**Exercise**
Go through the records below and count every line containing "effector". Reply with the count alone.

====== Task material ======

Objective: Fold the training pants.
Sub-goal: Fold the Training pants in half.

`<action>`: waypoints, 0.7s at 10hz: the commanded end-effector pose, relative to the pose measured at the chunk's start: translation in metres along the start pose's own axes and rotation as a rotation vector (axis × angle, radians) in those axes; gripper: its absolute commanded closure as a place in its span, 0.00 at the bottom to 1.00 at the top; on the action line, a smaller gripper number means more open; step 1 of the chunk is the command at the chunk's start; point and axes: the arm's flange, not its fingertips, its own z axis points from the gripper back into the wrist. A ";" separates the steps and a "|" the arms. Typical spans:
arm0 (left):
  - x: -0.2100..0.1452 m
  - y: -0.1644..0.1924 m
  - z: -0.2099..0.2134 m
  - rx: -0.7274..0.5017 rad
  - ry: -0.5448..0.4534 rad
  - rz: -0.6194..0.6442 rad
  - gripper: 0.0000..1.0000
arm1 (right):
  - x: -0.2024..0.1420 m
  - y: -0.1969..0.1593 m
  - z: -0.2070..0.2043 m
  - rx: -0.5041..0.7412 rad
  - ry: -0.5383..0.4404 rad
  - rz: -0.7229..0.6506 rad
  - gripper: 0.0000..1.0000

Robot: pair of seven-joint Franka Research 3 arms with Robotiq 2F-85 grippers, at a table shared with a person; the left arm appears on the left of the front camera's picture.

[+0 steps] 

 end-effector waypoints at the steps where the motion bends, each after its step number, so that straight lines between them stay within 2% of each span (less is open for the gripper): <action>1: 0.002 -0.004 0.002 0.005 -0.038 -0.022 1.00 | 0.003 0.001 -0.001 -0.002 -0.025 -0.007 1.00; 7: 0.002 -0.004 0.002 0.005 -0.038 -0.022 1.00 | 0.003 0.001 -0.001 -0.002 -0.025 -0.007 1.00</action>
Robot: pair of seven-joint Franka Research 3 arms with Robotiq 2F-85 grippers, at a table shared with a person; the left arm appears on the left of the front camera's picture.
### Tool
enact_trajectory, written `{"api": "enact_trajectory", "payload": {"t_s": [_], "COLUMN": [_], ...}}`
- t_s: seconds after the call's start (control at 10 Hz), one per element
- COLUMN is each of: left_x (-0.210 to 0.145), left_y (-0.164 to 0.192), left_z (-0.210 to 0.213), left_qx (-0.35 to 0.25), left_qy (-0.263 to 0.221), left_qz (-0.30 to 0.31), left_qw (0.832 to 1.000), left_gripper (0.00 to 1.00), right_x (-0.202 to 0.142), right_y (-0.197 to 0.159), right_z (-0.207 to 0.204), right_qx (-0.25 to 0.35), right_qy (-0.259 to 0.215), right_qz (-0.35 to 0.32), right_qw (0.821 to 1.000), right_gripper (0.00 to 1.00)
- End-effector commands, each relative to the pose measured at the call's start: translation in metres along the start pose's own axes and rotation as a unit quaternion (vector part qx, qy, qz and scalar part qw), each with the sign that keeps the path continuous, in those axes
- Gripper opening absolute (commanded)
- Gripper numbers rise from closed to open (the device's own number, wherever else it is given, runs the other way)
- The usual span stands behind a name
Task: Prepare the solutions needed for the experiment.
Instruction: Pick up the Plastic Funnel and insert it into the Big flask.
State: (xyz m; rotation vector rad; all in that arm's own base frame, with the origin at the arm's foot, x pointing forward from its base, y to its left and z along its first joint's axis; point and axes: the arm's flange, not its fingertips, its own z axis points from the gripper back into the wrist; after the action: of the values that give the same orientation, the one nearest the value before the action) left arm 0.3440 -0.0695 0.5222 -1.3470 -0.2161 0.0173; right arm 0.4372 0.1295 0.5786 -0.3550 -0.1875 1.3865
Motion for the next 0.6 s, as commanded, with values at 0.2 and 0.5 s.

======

**Your solution**
3